### Action item
It is required that all of the data be written out exactly.

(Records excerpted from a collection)

==================================================

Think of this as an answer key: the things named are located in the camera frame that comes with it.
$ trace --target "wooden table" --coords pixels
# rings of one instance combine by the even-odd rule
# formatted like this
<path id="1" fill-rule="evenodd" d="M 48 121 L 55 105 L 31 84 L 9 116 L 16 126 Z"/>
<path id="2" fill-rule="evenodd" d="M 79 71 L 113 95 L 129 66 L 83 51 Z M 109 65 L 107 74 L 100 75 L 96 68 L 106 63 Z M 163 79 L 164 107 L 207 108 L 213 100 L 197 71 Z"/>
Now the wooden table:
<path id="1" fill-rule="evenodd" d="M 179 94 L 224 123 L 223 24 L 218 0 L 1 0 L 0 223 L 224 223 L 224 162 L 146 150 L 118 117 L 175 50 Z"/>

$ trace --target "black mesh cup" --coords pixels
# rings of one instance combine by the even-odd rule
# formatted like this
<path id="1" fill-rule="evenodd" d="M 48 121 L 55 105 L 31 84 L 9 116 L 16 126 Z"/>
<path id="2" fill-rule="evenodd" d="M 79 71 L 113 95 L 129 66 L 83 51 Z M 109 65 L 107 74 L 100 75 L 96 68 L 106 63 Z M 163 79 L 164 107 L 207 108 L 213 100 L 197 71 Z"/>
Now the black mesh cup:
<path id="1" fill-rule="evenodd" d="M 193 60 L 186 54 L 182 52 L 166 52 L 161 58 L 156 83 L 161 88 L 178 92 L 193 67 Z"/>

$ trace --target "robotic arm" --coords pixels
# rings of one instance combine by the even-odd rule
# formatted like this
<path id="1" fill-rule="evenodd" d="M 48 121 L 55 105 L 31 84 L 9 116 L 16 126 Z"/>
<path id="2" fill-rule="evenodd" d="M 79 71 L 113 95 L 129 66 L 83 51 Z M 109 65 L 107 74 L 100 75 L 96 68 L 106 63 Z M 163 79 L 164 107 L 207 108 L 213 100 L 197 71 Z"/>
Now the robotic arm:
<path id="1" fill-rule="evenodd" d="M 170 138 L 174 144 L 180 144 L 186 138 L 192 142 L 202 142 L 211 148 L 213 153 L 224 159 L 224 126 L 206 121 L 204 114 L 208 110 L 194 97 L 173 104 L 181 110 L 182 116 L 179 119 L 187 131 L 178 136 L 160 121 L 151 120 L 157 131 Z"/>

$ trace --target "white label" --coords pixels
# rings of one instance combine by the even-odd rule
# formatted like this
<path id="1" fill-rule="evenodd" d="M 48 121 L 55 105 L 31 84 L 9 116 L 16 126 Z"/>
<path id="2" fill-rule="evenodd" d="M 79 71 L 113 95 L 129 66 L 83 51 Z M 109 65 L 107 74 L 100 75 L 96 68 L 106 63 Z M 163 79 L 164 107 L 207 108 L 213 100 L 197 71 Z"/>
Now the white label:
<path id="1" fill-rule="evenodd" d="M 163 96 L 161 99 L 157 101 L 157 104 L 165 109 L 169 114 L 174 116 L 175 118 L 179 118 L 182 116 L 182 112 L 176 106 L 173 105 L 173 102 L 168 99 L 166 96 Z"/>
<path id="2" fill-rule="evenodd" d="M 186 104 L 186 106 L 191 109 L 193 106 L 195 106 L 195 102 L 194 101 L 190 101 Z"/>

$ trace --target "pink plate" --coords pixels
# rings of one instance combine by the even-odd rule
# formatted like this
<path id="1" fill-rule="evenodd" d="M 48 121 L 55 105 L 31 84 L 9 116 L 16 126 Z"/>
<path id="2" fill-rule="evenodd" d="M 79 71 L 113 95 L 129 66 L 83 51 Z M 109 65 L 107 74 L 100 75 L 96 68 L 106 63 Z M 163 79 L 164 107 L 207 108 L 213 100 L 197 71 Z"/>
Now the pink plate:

==================================================

### Task solution
Think of this as an answer key: the things named are located in the camera frame that comes with it.
$ trace --target "wooden table" --coords pixels
# rings of one instance combine by the even-odd rule
# formatted like this
<path id="1" fill-rule="evenodd" d="M 48 121 L 55 105 L 31 84 L 9 116 L 16 126 Z"/>
<path id="2" fill-rule="evenodd" d="M 79 71 L 113 95 L 129 66 L 83 51 Z M 109 65 L 107 74 L 100 75 L 96 68 L 106 63 Z M 163 79 L 164 107 L 207 108 L 213 100 L 197 71 Z"/>
Now the wooden table:
<path id="1" fill-rule="evenodd" d="M 179 94 L 224 123 L 223 24 L 218 0 L 1 0 L 0 223 L 224 223 L 224 162 L 146 150 L 118 117 L 175 50 Z"/>

$ trace --target "black mesh cup" --coords pixels
# rings of one instance combine by the even-odd rule
# formatted like this
<path id="1" fill-rule="evenodd" d="M 48 121 L 55 105 L 31 84 L 9 116 L 16 126 Z"/>
<path id="2" fill-rule="evenodd" d="M 79 71 L 113 95 L 129 66 L 83 51 Z M 109 65 L 107 74 L 100 75 L 96 68 L 106 63 Z M 163 79 L 164 107 L 207 108 L 213 100 L 197 71 Z"/>
Now the black mesh cup:
<path id="1" fill-rule="evenodd" d="M 193 60 L 186 54 L 182 52 L 166 52 L 161 58 L 156 83 L 161 88 L 178 92 L 193 67 Z"/>

$ trace --target "robotic arm" --coords pixels
# rings of one instance combine by the even-odd rule
# formatted like this
<path id="1" fill-rule="evenodd" d="M 48 121 L 55 105 L 31 84 L 9 116 L 16 126 Z"/>
<path id="2" fill-rule="evenodd" d="M 79 71 L 113 95 L 129 66 L 83 51 Z M 109 65 L 107 74 L 100 75 L 96 68 L 106 63 Z M 163 79 L 164 107 L 207 108 L 213 100 L 197 71 Z"/>
Now the robotic arm:
<path id="1" fill-rule="evenodd" d="M 170 138 L 174 144 L 180 144 L 186 138 L 192 142 L 202 142 L 211 148 L 213 153 L 224 159 L 224 126 L 206 121 L 204 114 L 208 110 L 194 97 L 173 104 L 181 110 L 182 116 L 179 119 L 187 131 L 178 136 L 160 121 L 151 120 L 157 131 Z"/>

$ trace --target "white label" --coords pixels
# rings of one instance combine by the even-odd rule
# formatted like this
<path id="1" fill-rule="evenodd" d="M 48 121 L 55 105 L 31 84 L 9 116 L 16 126 Z"/>
<path id="2" fill-rule="evenodd" d="M 79 71 L 113 95 L 129 66 L 83 51 Z M 109 65 L 107 74 L 100 75 L 96 68 L 106 63 Z M 163 79 L 164 107 L 207 108 L 213 100 L 197 71 Z"/>
Now the white label:
<path id="1" fill-rule="evenodd" d="M 163 96 L 161 99 L 157 101 L 157 104 L 165 109 L 169 114 L 174 116 L 175 118 L 179 118 L 182 116 L 182 112 L 176 106 L 173 105 L 173 102 L 168 99 L 166 96 Z"/>
<path id="2" fill-rule="evenodd" d="M 186 104 L 186 106 L 191 109 L 193 106 L 195 106 L 195 102 L 194 101 L 190 101 Z"/>

$ trace --target "pink plate" --coords pixels
# rings of one instance combine by the even-odd rule
# formatted like this
<path id="1" fill-rule="evenodd" d="M 48 121 L 55 105 L 31 84 L 9 116 L 16 126 Z"/>
<path id="2" fill-rule="evenodd" d="M 79 71 L 113 95 L 129 66 L 83 51 Z M 109 65 L 107 74 L 100 75 L 96 68 L 106 63 Z M 163 79 L 164 107 L 207 108 L 213 100 L 197 71 Z"/>
Now the pink plate:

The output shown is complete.